Both fk1 and fk2 point to the PK of another entity (not shown for brevity, of no relevance to the question).
It this two independent FK, or one two-column FK?
Ingesting the topic into a Kafka Streams application, how can I re-key the resulting KTable<Long, A> by both fk1 and fk2?
If you read the topic a KTable, you cannot repartition because it violates the contract. A KTable must be partitioned by it's primary key, ie, the ID field, and thus the DSL does not offer you a repartition option.

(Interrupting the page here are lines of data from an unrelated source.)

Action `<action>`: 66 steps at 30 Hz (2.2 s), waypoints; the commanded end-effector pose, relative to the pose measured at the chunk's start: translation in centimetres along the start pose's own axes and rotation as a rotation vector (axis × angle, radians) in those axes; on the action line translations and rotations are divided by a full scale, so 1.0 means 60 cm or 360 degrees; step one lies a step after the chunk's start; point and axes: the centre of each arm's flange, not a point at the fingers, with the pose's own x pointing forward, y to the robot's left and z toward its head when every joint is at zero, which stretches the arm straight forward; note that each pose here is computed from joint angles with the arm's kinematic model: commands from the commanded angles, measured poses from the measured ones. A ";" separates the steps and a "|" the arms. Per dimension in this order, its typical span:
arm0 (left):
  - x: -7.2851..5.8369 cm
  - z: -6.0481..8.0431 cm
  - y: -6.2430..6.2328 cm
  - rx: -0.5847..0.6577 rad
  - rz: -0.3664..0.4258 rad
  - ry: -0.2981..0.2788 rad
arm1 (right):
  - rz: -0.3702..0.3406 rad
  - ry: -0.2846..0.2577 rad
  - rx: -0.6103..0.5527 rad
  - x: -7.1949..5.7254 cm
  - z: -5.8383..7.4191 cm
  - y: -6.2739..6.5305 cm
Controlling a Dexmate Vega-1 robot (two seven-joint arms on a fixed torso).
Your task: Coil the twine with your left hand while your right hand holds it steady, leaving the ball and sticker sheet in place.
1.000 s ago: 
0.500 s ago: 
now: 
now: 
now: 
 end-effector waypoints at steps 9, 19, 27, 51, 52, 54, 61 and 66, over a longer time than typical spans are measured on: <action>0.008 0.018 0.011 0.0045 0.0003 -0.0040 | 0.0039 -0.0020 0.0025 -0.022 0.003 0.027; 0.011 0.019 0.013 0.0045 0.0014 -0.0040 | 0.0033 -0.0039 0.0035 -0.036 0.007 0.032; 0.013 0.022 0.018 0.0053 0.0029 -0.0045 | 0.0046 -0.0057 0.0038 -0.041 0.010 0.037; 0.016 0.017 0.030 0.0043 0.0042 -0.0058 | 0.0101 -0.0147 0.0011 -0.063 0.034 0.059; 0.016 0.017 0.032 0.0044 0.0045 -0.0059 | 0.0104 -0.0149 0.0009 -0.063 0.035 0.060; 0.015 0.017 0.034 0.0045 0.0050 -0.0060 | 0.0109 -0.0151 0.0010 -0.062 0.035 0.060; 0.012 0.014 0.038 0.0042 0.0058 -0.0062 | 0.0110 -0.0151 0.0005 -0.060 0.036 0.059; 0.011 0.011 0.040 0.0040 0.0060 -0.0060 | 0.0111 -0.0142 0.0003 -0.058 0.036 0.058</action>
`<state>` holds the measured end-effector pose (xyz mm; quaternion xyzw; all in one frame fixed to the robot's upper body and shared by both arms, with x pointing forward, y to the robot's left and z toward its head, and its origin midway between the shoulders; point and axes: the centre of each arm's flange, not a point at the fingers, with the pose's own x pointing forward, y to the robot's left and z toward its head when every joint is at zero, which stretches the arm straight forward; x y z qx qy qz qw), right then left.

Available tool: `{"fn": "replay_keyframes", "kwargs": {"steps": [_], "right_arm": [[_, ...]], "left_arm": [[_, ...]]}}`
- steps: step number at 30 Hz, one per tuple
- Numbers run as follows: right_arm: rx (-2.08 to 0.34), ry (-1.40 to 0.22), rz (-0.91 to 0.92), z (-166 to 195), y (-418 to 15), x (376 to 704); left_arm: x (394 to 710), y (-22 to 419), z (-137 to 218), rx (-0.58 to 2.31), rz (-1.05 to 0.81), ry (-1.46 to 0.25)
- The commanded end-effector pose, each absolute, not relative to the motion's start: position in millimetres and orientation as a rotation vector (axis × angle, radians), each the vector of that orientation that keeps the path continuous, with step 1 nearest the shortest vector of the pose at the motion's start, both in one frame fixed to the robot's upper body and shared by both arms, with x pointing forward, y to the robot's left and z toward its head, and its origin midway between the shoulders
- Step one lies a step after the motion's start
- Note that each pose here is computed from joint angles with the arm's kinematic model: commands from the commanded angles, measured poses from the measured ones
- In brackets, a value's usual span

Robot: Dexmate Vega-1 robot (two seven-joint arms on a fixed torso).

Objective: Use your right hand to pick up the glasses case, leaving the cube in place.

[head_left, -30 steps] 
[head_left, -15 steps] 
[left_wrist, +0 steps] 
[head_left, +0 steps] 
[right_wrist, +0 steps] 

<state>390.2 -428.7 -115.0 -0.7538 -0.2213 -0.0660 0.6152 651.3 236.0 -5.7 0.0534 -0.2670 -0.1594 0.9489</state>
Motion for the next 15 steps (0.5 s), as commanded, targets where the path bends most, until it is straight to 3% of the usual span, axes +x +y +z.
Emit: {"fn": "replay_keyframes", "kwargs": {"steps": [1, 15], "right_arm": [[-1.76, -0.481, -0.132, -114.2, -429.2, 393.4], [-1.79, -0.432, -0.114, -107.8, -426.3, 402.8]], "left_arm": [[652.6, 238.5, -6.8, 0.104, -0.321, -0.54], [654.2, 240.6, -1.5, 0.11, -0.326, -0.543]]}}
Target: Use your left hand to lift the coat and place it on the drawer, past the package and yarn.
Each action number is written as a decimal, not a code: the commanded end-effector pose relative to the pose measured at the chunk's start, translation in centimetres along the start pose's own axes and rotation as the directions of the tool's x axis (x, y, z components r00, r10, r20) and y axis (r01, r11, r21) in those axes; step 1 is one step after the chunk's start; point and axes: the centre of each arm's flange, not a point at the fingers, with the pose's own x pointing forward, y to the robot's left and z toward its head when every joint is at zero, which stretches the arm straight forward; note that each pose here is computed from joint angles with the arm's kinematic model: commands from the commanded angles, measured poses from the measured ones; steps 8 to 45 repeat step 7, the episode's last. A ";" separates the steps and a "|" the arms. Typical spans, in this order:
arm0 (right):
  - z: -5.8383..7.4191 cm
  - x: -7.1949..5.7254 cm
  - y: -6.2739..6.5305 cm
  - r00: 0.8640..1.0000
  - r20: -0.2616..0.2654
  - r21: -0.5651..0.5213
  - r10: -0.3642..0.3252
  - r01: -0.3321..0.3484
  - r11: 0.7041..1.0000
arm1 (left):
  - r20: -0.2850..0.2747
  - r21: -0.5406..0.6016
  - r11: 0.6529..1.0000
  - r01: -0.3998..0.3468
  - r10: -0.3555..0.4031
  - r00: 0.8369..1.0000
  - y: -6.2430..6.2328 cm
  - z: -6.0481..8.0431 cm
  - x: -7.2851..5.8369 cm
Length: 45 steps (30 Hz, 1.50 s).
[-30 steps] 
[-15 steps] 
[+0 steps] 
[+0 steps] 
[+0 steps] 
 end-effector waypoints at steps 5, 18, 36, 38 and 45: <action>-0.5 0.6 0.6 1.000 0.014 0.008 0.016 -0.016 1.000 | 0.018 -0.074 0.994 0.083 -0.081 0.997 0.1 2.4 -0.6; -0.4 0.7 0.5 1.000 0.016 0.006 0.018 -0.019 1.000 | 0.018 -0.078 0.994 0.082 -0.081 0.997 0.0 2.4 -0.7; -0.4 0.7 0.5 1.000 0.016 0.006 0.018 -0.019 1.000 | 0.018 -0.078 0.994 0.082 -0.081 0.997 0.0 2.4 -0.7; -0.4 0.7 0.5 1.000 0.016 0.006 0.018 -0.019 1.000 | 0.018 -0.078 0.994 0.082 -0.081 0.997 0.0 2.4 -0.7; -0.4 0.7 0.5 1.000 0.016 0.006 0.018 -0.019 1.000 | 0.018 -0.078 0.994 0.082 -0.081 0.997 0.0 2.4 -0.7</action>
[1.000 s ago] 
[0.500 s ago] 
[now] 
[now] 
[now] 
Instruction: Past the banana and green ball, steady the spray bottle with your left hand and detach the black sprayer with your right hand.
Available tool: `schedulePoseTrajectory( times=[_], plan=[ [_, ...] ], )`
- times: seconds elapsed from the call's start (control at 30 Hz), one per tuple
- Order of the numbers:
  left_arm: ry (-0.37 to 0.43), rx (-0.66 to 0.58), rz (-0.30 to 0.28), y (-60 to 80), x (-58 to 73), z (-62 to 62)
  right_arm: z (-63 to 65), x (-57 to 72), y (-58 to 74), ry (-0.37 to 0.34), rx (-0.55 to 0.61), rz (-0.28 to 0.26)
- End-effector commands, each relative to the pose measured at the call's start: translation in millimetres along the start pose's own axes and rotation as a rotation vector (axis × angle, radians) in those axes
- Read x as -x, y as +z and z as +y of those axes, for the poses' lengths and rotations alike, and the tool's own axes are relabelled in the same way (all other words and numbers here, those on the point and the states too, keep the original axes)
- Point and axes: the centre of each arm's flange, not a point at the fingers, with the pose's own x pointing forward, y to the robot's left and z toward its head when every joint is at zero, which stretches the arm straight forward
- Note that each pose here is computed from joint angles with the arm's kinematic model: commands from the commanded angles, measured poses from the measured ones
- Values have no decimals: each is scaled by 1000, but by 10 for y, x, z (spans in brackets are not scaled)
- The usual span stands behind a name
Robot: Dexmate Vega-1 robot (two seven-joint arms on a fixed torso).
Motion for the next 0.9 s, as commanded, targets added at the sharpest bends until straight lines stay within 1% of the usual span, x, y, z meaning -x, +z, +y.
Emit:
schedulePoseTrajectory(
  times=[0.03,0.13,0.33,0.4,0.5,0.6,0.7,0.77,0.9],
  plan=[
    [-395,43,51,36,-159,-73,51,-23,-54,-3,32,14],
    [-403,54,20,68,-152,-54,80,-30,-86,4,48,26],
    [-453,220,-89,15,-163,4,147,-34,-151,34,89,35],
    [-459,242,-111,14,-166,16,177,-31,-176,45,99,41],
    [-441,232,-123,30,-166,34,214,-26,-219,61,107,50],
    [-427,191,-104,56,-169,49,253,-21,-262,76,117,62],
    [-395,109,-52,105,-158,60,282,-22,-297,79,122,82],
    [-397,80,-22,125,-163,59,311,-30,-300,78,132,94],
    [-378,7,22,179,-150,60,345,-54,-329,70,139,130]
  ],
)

You could read the topic as KStream though, and provide a custom `StreamPartitioner` for a `repartition()` operation. However, this is also "dangerous" because for a KStream it's also assumed that it's partitioned by it's key, and you might break downstream DSL operators with such a violation of the "contract".
Looking into your solution:
.toTable() .groupBy( (key, value) -> KeyValue.pair(value.fk1(), value), Grouped.with(...))
This will set fk1 as key, what seems not to align with you previous comment about the key should stay the ID? (Same for f2k).
Your last step seems to join fk1-fk2 -- is this on purpose? I guess it's unclear what you try to actually do to begin with? It sound like it's overall a self-join of the input topic on fk1 and fk2 ?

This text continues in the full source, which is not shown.